## What to produce
With nothing left out, give the data back exactly.

[[ Dataset content, beginning ]]

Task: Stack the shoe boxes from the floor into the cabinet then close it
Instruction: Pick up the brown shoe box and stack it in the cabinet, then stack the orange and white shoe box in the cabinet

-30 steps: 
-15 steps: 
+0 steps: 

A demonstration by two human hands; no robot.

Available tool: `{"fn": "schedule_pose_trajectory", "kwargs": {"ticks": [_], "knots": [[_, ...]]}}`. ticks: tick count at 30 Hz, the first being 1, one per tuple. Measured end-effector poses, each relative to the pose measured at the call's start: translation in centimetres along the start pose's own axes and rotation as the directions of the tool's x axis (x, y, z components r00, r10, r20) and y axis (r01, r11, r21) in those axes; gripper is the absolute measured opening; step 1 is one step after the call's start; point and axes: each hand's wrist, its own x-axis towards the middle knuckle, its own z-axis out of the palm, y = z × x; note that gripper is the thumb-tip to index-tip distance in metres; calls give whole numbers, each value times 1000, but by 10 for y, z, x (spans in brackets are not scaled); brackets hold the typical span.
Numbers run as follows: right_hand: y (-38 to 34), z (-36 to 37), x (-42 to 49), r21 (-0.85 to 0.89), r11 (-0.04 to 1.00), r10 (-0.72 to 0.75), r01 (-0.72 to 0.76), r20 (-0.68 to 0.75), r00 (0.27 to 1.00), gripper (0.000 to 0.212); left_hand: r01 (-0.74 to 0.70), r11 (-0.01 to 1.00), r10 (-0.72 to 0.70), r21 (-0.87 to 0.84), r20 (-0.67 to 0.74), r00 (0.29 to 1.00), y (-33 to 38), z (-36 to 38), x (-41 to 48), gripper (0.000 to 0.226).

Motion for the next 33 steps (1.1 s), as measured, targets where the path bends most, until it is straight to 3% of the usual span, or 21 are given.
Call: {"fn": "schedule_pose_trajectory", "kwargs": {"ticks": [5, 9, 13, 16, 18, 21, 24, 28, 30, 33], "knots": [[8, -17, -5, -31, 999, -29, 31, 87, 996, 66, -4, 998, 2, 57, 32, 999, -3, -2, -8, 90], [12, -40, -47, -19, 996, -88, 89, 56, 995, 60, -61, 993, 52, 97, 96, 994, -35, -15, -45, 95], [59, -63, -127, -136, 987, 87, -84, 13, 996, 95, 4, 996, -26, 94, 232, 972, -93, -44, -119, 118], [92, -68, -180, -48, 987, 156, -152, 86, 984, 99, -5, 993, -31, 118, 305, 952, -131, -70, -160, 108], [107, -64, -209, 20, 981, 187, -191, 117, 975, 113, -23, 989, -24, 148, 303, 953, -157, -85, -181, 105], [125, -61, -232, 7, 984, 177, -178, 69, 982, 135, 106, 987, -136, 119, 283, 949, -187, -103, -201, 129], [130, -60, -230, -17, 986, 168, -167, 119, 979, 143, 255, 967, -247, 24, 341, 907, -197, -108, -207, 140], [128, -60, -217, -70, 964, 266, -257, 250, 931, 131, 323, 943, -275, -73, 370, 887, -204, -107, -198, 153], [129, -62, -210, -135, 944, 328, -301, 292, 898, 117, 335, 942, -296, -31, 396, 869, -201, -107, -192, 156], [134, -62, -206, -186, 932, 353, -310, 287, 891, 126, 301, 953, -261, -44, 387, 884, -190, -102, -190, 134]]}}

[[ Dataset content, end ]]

## Solution to the problem
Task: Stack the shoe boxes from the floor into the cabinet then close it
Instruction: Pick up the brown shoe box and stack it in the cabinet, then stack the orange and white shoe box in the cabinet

-30 steps: 
-15 steps: 
+0 steps: 

A demonstration by two human hands; no robot.

Available tool: `{"fn": "schedule_pose_trajectory", "kwargs": {"ticks": [_], "knots": [[_, ...]]}}`. ticks: tick count at 30 Hz, the first being 1, one per tuple. Measured end-effector poses, each relative to the pose measured at the call's start: translation in centimetres along the start pose's own axes and rotation as the directions of the tool's x axis (x, y, z components r00, r10, r20) and y axis (r01, r11, r21) in those axes; gripper is the absolute measured opening; step 1 is one step after the call's start; point and axes: each hand's wrist, its own x-axis towards the middle knuckle, its own z-axis out of the palm, y = z × x; note that gripper is the thumb-tip to index-tip distance in metres; calls give whole numbers, each value times 1000, but by 10 for y, z, x (spans in brackets are not scaled); brackets hold the typical span.
Numbers run as follows: right_hand: y (-38 to 34), z (-36 to 37), x (-42 to 49), r21 (-0.85 to 0.89), r11 (-0.04 to 1.00), r10 (-0.72 to 0.75), r01 (-0.72 to 0.76), r20 (-0.68 to 0.75), r00 (0.27 to 1.00), gripper (0.000 to 0.212); left_hand: r01 (-0.74 to 0.70), r11 (-0.01 to 1.00), r10 (-0.72 to 0.70), r21 (-0.87 to 0.84), r20 (-0.67 to 0.74), r00 (0.29 to 1.00), y (-33 to 38), z (-36 to 38), x (-41 to 48), gripper (0.000 to 0.226).

Motion for the next 33 steps (1.1 s), as measured, targets where the path bends most, until it is straight to 3% of the usual span, or 21 are given.
Call: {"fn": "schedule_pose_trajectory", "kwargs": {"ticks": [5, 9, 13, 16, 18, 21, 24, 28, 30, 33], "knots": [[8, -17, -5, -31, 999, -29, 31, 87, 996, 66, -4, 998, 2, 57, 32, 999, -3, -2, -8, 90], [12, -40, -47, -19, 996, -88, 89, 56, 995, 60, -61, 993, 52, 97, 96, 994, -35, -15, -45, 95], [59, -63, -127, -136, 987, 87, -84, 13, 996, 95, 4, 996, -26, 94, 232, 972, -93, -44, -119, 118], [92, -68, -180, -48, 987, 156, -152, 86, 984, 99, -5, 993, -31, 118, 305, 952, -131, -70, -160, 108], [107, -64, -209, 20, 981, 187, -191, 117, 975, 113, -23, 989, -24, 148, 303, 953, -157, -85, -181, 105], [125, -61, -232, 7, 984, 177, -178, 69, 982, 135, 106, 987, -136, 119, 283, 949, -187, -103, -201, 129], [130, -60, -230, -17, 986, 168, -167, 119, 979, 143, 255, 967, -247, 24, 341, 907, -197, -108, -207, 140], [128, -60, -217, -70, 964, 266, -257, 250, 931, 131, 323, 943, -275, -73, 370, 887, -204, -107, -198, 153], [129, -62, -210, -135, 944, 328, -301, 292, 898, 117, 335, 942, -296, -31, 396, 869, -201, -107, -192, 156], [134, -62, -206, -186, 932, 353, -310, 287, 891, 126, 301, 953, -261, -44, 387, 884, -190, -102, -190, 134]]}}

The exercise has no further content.